**What you should do**
Go through the material and copy every line in which "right" appears.

■ ■ ■ ■ ■ ■ ■

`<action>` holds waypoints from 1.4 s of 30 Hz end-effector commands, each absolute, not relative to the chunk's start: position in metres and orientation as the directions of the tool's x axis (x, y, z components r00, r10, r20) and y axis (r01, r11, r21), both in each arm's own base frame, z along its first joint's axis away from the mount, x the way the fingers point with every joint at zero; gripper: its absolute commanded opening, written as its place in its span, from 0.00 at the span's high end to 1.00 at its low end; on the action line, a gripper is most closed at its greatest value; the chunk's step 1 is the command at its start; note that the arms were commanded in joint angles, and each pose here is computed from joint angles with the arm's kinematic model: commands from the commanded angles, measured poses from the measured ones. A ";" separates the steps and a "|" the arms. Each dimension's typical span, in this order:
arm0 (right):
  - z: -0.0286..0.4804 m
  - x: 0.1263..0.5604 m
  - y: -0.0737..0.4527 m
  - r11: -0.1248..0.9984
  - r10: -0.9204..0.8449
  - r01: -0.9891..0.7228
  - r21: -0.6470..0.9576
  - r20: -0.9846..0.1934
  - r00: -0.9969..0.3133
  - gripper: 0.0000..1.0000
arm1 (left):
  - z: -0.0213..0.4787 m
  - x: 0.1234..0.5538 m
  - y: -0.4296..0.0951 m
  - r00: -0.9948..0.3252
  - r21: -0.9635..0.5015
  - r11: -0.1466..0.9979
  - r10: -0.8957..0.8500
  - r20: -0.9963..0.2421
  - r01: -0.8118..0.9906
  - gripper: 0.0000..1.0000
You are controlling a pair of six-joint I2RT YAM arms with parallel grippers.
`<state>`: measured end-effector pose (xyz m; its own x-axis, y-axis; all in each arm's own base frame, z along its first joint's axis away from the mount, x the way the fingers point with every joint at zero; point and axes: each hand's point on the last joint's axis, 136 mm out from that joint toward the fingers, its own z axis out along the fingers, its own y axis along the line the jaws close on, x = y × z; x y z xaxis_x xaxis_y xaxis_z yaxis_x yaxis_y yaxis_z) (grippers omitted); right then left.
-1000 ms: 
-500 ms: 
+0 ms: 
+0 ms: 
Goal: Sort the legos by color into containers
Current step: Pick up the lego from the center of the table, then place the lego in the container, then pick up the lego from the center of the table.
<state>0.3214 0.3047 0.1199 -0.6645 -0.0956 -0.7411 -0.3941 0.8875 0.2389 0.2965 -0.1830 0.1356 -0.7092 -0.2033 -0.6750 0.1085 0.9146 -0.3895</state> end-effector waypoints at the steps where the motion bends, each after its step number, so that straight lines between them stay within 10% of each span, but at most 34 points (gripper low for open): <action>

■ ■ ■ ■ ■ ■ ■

**Solved problem**
arm0 (right):
`<state>`: measured end-effector pose (xyz m; its own x-axis, y-axis; all in each arm's own base frame, z along its first joint's axis away from the mount, x the way the fingers point with every joint at zero; point and axes: each hand's point on the last joint's axis, 136 mm out from that joint toward the fingers, its own z axis out along the fingers, its own y axis along the line the jaws close on, x = y × z; x y z xaxis_x xaxis_y xaxis_z yaxis_x yaxis_y yaxis_z) (grippers omitted); right then left.

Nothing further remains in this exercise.